‘The Influence of Fry and Drew’ Conference, Keynote 3
Jiat-Hwee Chang, ‘Contextualizing Fry and Drew’s Tropical Architecture: Climate as Agency’
Influence acts in both directions. While Maxwell Fry and Jane Drew were indeed influential figures in the fields of modern architecture, town planning and tropical architecture, they were undoubtedly also shaped by various forms of external influences. This paper will explore some of these influences on Fry and Drew. The focus of this paper is, however, not so much on the influence of personae – such as teachers, mentors, patrons, colleagues and friends of Fry and Drew – but with the conditions of possibility – specifically historical structure, socio-political conditions and technoscientific infrastructure – that shaped the ways Fry and Drew produced tropical architecture in Africa and Asia during the mid-twentieth century.

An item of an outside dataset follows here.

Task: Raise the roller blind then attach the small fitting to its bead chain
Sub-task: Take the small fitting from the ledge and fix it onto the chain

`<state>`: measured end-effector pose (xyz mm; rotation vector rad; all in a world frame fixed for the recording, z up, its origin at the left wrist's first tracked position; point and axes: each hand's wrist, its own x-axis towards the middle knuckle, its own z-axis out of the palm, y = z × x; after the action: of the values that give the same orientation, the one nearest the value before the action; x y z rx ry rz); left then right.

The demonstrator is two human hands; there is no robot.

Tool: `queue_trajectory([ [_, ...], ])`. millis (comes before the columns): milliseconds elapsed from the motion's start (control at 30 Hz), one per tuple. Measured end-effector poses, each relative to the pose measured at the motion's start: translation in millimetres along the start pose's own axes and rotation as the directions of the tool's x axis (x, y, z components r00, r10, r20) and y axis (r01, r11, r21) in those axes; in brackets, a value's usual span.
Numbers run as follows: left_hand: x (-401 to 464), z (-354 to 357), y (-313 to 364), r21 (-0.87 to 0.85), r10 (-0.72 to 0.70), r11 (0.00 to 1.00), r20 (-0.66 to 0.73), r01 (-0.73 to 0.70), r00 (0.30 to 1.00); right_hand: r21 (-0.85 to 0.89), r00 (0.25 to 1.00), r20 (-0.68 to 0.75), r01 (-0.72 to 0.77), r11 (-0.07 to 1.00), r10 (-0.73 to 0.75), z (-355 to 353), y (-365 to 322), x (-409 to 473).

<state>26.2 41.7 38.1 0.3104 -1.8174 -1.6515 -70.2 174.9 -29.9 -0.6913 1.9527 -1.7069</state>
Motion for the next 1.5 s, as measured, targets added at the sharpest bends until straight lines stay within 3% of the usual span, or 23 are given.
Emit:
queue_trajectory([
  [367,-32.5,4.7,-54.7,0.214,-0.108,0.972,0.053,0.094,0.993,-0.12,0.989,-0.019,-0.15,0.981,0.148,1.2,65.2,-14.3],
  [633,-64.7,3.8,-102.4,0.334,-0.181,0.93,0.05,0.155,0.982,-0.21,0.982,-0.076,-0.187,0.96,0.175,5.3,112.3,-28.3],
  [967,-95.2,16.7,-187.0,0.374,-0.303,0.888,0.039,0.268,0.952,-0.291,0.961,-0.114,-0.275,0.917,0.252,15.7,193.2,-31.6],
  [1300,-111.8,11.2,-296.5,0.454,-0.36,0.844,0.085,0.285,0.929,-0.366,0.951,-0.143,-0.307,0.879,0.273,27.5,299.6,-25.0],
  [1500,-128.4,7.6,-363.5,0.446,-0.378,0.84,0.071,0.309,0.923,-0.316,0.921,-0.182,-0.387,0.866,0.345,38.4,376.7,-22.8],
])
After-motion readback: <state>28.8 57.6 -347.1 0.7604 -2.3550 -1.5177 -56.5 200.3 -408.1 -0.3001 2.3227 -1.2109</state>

Through a close reading of two books by Fry and Drew – Village Housing in the Tropics (1947) and Tropical Architecture in the Humid Zone (1956) – this paper seeks to understand what were the influences on Fry and Drew’s discourse and practice of tropical architecture. Broadly speaking, this paper will explore two main forms of influence on Fry and Drew. One, it situates Fry and Drew’s tropical architecture in the longer genealogy of European, particularly British, buildings in the tropics. While Fry and Drew’s work in the tropics contributed to the institutionalisation of tropical architecture in the mid-twentieth century and was posited as something new and modern, this paper argues that their work was inextricably linked to prior colonial “tropical architecture” and, in particular, carried historically sedimented meanings of tropicality. Two, this paper locates the influences on Fry and Drew’s tropical architecture within the mid-twentieth century moment. Specifically, it shows how Fry and Drew’s tropical architecture was undergirded by the technoscientific infrastructure of building research in climatic design. This paper also argues that the socio-political conditions of decolonisation and development in the British Empire/Commonwealth facilitated Fry and Drew’s production of tropical architecture.
Drawing on the notion of what science studies scholars James Rodger Fleming and Vladimir Jankovic call “climate as agency” that translates matters of concern into matters of fact, this paper seeks to show that, common to the two aforementioned broad forms of influence, the tropical climate in tropical architecture was more than a statistical index of weather trends. Tropical climate was elevated as a prime consideration in the design and construction of tropical architecture because it was seen as an agency and a force that informed social habits, affected health, shaped socio-economic progress and determined the welfare of a territory’s population.
Chang Jiat Hwee is Assistant Professor at the Department of Architecture, National University of Singapore. He obtained his Ph.D. in Architecture from the University of California at Berkeley in 2009. His interdisciplinary research on (post)colonial architectural history and theory, and the socio-technical aspects of sustainability in the built environment have been published as various book chapters and journal articles. He is currently working on a book titled A Genealogy of Tropical Architecture: Colonialism, Ecology and Nature (to be published by Archi-text series, Routledge). He is the co-editor of Non West Modernist Past (2011) and a special issue of Singapore Journal of Tropical Geography on “tropical spatialities”(2011). He is also the author of two monographs on contemporary architecture in Singapore.